Recensione

Critica teatrale su "Magazzino 18"Vai alla home
Nadia Russo

Per quasi 2 ore con “Magazzino 18” Simone Cristicchi domina il palco del Teatro di Locarno. Ma più di lui lo fanno le vicende umane di persone costrette a lasciare la loro terra dopo aver subito terribili intimidazioni. Sì, perché dietro le date, i fatti, le nozioni ci sono delle persone, dietro episodi di persecuzione come l’esodo giuliano dalmata ci sono dei cuori che battono. O che smettono di farlo. Perché qualcuno si è arrogato il diritto di decidere quando il filo delle Moire andava tagliato. Perché qualcuno ha arbitrariamente disposto quando, dove e perché un’esistenza debba aver fine.
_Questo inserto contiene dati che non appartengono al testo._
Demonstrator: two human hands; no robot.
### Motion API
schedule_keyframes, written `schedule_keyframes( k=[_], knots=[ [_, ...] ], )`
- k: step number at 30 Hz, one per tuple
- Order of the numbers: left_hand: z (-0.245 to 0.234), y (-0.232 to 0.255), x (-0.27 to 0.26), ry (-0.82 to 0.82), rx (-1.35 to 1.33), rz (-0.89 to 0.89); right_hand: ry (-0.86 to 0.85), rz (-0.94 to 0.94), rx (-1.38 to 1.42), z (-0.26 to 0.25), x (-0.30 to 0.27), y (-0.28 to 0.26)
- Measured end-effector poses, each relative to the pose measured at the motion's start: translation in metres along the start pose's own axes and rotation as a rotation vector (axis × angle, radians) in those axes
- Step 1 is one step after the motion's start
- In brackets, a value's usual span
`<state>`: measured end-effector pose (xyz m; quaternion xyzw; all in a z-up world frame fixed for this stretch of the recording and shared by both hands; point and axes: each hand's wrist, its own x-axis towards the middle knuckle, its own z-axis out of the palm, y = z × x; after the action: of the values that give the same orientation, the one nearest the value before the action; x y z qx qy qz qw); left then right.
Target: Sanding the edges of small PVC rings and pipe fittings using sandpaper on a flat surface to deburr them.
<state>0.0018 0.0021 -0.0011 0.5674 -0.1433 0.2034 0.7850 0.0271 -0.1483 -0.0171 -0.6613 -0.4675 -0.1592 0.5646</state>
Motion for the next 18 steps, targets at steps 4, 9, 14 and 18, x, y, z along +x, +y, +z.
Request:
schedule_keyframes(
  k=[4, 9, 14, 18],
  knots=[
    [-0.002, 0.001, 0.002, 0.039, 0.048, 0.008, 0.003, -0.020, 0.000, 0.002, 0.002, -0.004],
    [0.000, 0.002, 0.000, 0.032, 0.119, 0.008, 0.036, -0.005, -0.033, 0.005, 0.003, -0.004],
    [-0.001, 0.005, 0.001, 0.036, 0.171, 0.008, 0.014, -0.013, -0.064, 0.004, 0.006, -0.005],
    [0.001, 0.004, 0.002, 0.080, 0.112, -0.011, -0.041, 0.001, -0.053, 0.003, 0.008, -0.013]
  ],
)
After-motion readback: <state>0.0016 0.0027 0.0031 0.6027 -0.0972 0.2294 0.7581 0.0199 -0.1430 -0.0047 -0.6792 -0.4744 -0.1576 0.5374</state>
Sul palco domina l’indignazione e lo sconcerto di un’archivista che scopre una vicenda storica così importante eppure a lui, e a molti altri, sconosciuta. Dominano le vicende singole, e di un popolo interno. Domina il senso di appartenenza a una terra. Domina lo sconcerto e l’amarezza.

 

Attraverso il racconto di un episodio storico poco conosciuto Simone Cristicchi ci racconta ciò che nel mondo avviene ininterrottamente, ci racconta i tratti comuni di queste tragedie umane: sofferenza, sangue, l’odioso difetto dell’uomo di non saper imparare assolutamente nulla dalla storia. “Magazzino 18” non racconta solo l’esodo dei popoli italiani nel secondo dopoguerra, ma mille guerre, mille tragedie, mille persecuzioni, del passato, del presente e, purtroppo, del futuro. Racconta l’indifferenza, i silenzi, con grande razionalità ci fa capire che non tutto è o bianco o nero.

 

Circondato da una magnifica scenografia, che rende alla perfezione luogo e tempo, Simone Cristicchi recita, racconta, canta. E sono proprio i momenti canori, realizzati insieme al Coro Calicantus di Locarno, che lasciano le emozioni più forti. Le melodie, a volte malinconiche, a volte dai toni forti e duri, trasformano il dolore degli esuli per la loro terra ormai persa, o le atrocità della guerra, in sentimenti che nascono nel cuore dello spettatore. Ma cosa è il magazzino 18? È un “luogo della memoria”[1], nel quale sono conservati innumerevoli oggetti appartenuti all’esodo giuliano dalmata. E da oggi anche il nostro cuore può essere un “magazzino 18”.